I forgive myself that I have not accepted and allowed myself to realize that all relationships are the relationships with my own memory allocations within/as my mind -- showing me to me in every moment of what I have accepted and allowed myself to be and become.
I forgive myself that I have not accepted and allowed myself to realize that I can never live a 'true' relationship if the 'mind' is involved: if I accept and allow myself to continue to judge, have thoughts, feelings, emotions, perceptions, ideas, interpretations, and beliefs about the other person that I am in a 'relationship' with.
I forgive myself that I have not accepted and allowed myself to support who I am in every moment within/as the 'relationship' that I am involved in: seeing who I am and what I accept and allow myself to be and become as a 'mind possession' to my 'allocated memories' of which I re-member (verb).
Redefining Words: Acceptance = (Except-ance) = To exclude Self from all as 'equals' or to believe that Self is already 'separate' from all as one and to 'desire' 'Acceptance' -- because Self believes that 'Except-ance' exists. I forgive myself that I have accepted and allowed myself to live a 'lie' within/as 'relationship' yearning for 'except-ance' of which I actually support 'separation' of/as who I am -- declaring 'separation' as 'me' and believing that a 'relationship' is that which exists 'outside of me.
I forgive myself that I have not accepted and allowed myself to realize that thoughts, feelings, emotions, perceptions, beliefs, interpretations, pictures, memories and ideas are my 'actual' girlfriend/boyfriend of which I 'match' these points up in the 'physical' and call it 'love', 'spirituality', 'relationship', 'bliss', 'peace', etc.
I am equal and one to all as all.
I don't need a 'relationship' to be happy because I am 'here'. All is 'here'.
I do not accept or allow myself to continue to support what I have accepted and allowed myself to be and become as my mind-consciousness system as thoughts, feelings, emotions, perceptions, beliefs, interpretations, pictures, memories and ideas. I direct myself 'here' as 'breath' as innocence.

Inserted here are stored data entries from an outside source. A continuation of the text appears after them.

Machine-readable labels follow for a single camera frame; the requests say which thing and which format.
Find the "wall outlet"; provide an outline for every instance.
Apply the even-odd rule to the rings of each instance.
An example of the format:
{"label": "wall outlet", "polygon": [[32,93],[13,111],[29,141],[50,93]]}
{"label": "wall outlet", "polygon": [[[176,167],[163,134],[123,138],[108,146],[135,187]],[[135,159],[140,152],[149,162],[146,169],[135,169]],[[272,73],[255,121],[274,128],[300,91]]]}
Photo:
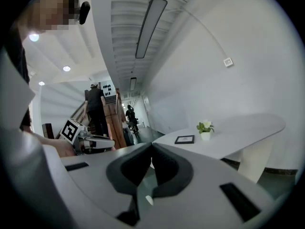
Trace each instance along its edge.
{"label": "wall outlet", "polygon": [[234,65],[231,58],[225,59],[224,64],[225,64],[226,67],[230,67],[230,66]]}

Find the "person in black clothing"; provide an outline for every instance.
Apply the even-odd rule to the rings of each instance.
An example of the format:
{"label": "person in black clothing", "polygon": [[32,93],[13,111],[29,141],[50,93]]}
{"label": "person in black clothing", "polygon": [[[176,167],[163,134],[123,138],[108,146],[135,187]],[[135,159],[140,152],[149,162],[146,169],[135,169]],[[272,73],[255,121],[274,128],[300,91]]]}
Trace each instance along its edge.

I am not my memories. I am here. I live as 'innocence'. I do not accept or allow myself to remain 'time-trapped' within/as my memories -- allocating all that exists within/as my mind to 'walk as' a 'projection' of the 'identity' of which I 'trust' -- which is self-deception.
I am not my thoughts.
I am not my feelings.
I am not my emotions.
I do not accept or allow myself to be 'taken' by a 'picture' -- which is the confirmation of me that I still 'support' the 'energy' that has been invoked by the 'picture' that I am seeing as an 'outflow' of what exists within me as 'allocated memories'.
I stop; I breathe; I stand; in the face of 'energy'.